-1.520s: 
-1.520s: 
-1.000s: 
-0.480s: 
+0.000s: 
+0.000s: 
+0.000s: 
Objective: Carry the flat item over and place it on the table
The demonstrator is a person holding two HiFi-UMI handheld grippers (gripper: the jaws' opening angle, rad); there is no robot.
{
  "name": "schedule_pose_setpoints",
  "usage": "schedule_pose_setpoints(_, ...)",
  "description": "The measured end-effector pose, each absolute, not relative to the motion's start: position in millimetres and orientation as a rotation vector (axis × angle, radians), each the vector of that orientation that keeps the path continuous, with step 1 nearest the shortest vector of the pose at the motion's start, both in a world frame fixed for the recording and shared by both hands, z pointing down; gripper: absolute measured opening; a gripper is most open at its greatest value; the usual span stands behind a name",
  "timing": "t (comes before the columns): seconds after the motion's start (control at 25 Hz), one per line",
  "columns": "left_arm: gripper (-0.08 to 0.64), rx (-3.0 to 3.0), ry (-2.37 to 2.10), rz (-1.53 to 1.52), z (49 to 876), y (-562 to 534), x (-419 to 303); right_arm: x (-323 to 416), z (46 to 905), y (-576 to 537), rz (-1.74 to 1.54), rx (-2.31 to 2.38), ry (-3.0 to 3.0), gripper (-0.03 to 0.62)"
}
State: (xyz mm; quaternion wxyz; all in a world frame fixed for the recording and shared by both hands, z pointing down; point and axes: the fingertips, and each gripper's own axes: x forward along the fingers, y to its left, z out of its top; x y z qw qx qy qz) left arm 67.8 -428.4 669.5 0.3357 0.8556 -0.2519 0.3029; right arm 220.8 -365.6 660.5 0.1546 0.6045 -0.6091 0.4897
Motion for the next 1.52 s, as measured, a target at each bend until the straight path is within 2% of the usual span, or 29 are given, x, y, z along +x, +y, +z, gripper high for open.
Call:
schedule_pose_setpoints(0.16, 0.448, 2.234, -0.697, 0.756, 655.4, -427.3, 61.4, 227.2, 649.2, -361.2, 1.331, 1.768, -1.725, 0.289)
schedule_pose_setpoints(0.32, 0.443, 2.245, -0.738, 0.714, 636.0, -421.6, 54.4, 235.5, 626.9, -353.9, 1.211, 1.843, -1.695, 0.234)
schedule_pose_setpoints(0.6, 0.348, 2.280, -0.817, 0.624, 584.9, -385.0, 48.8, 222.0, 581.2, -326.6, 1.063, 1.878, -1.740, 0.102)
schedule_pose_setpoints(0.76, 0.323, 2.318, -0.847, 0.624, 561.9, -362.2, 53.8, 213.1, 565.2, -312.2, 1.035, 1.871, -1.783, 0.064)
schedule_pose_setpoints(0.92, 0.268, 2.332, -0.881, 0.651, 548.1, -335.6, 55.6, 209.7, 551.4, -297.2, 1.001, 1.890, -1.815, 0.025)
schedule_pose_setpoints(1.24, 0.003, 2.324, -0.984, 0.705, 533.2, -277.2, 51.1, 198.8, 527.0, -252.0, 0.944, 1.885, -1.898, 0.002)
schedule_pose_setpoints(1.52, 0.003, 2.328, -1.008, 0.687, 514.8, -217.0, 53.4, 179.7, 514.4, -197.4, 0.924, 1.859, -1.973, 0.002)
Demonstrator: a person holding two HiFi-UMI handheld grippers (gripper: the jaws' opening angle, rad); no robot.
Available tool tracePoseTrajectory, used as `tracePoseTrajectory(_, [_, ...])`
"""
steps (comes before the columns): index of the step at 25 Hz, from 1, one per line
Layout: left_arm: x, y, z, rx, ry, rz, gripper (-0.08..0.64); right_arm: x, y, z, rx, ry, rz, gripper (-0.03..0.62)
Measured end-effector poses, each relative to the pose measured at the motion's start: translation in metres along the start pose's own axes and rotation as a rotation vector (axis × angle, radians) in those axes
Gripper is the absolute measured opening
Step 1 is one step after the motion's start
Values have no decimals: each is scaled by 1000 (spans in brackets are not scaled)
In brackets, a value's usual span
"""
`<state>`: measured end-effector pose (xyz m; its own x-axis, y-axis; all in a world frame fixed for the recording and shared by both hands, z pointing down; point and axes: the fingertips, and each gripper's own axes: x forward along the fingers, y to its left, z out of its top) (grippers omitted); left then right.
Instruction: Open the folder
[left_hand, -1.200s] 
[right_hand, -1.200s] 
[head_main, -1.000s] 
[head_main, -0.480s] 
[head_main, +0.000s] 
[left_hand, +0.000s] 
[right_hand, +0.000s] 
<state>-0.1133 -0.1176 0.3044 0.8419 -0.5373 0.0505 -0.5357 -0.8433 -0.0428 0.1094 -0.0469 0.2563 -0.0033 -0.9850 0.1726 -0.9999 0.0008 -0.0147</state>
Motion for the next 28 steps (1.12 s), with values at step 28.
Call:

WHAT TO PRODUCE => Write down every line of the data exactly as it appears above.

REPLY =>
-1.520s: 
-1.520s: 
-1.000s: 
-0.480s: 
+0.000s: 
+0.000s: 
+0.000s: 
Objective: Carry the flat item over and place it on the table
The demonstrator is a person holding two HiFi-UMI handheld grippers (gripper: the jaws' opening angle, rad); there is no robot.
{
  "name": "schedule_pose_setpoints",
  "usage": "schedule_pose_setpoints(_, ...)",
  "description": "The measured end-effector pose, each absolute, not relative to the motion's start: position in millimetres and orientation as a rotation vector (axis × angle, radians), each the vector of that orientation that keeps the path continuous, with step 1 nearest the shortest vector of the pose at the motion's start, both in a world frame fixed for the recording and shared by both hands, z pointing down; gripper: absolute measured opening; a gripper is most open at its greatest value; the usual span stands behind a name",
  "timing": "t (comes before the columns): seconds after the motion's start (control at 25 Hz), one per line",
  "columns": "left_arm: gripper (-0.08 to 0.64), rx (-3.0 to 3.0), ry (-2.37 to 2.10), rz (-1.53 to 1.52), z (49 to 876), y (-562 to 534), x (-419 to 303); right_arm: x (-323 to 416), z (46 to 905), y (-576 to 537), rz (-1.74 to 1.54), rx (-2.31 to 2.38), ry (-3.0 to 3.0), gripper (-0.03 to 0.62)"
}
State: (xyz mm; quaternion wxyz; all in a world frame fixed for the recording and shared by both hands, z pointing down; point and axes: the fingertips, and each gripper's own axes: x forward along the fingers, y to its left, z out of its top; x y z qw qx qy qz) left arm 67.8 -428.4 669.5 0.3357 0.8556 -0.2519 0.3029; right arm 220.8 -365.6 660.5 0.1546 0.6045 -0.6091 0.4897
Motion for the next 1.52 s, as measured, a target at each bend until the straight path is within 2% of the usual span, or 29 are given, x, y, z along +x, +y, +z, gripper high for open.
Call:
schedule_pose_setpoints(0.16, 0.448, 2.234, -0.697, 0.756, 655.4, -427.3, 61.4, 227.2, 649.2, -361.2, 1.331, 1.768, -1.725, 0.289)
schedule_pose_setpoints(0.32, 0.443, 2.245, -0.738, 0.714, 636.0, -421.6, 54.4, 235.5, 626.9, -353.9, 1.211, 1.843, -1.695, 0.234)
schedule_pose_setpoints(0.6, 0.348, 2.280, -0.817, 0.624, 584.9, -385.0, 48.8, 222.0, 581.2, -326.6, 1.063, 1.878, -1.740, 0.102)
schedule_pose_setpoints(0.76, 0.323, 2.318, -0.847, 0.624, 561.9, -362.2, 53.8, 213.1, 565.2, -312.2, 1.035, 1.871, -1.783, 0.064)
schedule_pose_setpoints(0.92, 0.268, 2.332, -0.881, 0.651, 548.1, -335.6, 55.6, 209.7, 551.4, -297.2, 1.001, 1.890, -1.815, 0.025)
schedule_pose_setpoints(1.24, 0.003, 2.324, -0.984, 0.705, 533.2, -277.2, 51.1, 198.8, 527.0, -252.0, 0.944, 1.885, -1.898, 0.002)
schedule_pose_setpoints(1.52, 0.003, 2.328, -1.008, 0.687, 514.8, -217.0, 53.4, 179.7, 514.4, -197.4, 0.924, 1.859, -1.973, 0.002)
Demonstrator: a person holding two HiFi-UMI handheld grippers (gripper: the jaws' opening angle, rad); no robot.
Available tool tracePoseTrajectory, used as `tracePoseTrajectory(_, [_, ...])`
"""
steps (comes before the columns): index of the step at 25 Hz, from 1, one per line
Layout: left_arm: x, y, z, rx, ry, rz, gripper (-0.08..0.64); right_arm: x, y, z, rx, ry, rz, gripper (-0.03..0.62)
Measured end-effector poses, each relative to the pose measured at the motion's start: translation in metres along the start pose's own axes and rotation as a rotation vector (axis × angle, radians) in those axes
Gripper is the absolute measured opening
Step 1 is one step after the motion's start
Values have no decimals: each is scaled by 1000 (spans in brackets are not scaled)
In brackets, a value's usual span
"""
`<state>`: measured end-effector pose (xyz m; its own x-axis, y-axis; all in a world frame fixed for the recording and shared by both hands, z pointing down; point and axes: the fingertips, and each gripper's own axes: x forward along the fingers, y to its left, z out of its top) (grippers omitted); left then right.
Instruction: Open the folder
[left_hand, -1.200s] 
[right_hand, -1.200s] 
[head_main, -1.000s] 
[head_main, -0.480s] 
[head_main, +0.000s] 
[left_hand, +0.000s] 
[right_hand, +0.000s] 
<state>-0.1133 -0.1176 0.3044 0.8419 -0.5373 0.0505 -0.5357 -0.8433 -0.0428 0.1094 -0.0469 0.2563 -0.0033 -0.9850 0.1726 -0.9999 0.0008 -0.0147</state>
Motion for the next 28 steps (1.12 s), with values at step 28.
Call:

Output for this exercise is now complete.